In other updates, Timm noted that the senior class trip, has been cancelled, and the district is working to refund any money raised by seniors. The sophomore class trip to Washington D.C., scheduled for mid-June, is in limbo. “Any students who cancel from 30 days and out will get a full refund,” he said. “Prom and graduation; I hate to even think that far out. We’re communicating with other districts and I think the feeling is, if one cancels [prom] we all do.” Shepherd noted that all field trips for the elementary are “on hold.” Extra-curriculars, which include not only sports, but speech, band, choir, etc. will not be able to practice for the next eight days, minimum. The state is not allowing any contests until at least April 6.

Thompson admitted the drastic changes and disrupted schedules will be hard, especially on students. “You always worry about mental health and you can’t help but worry about the kids affected by this,” he said. “The best-case scenario is that this is all better within a few weeks and everyone can say ‘Wow, you over-reacted.

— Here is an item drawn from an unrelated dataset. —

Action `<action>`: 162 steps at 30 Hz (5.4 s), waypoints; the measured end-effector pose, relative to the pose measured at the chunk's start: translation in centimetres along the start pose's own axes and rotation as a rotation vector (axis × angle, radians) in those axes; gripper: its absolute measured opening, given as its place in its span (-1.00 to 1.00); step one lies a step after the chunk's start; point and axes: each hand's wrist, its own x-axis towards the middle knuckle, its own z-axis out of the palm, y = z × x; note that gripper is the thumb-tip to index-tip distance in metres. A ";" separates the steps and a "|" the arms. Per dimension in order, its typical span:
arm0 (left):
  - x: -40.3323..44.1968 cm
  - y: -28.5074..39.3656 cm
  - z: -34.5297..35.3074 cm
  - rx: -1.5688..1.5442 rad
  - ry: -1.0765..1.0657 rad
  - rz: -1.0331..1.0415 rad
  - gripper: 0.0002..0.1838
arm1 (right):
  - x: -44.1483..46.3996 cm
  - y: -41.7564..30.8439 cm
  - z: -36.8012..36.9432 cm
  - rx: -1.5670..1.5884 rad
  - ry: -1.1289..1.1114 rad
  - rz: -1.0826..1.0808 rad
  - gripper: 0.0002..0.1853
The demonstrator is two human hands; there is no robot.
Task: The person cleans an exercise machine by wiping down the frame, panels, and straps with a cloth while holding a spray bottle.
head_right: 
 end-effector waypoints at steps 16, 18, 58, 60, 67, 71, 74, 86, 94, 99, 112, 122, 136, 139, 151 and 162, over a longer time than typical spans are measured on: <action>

If that’s the case, I’m fine with that.”

Other business

Thompson presented board members with potential changes to the district’s school discipline policy regarding parental notification when a student is removed from class.

The present policy is to inform parents after 10 removals, but both Timm and Shepard noted that they inform parents long before that number is reached. After some discussion, the board voted the keep the policy language as its written.

In the weeks leading to the April meeting, board members will be reviewing language changes to district policy regarding weapons in school, search of students’ lockers, desks, and personal possessions, and the protection and privacy of pupil records. The board is expected to act on language changes to those policies.

Thompson and Laura Hahn reported on a new requisitioning process teachers and staff members can use for ordering materials. In the past, the requisitions had to be made on paper forms that had to pass through many channels before approval. Under the new system, requisition requests are made electronically and can be reviewed, compared to budget limits and approved (or denied) in a faster and more streamlined manner. Thompson thanked Hahn for her hard work in setting up the new system.


The next regular meeting of the R-P school board is scheduled for Monday, April 20, at 5:30 p.m. All members of the public are encouraged to attend.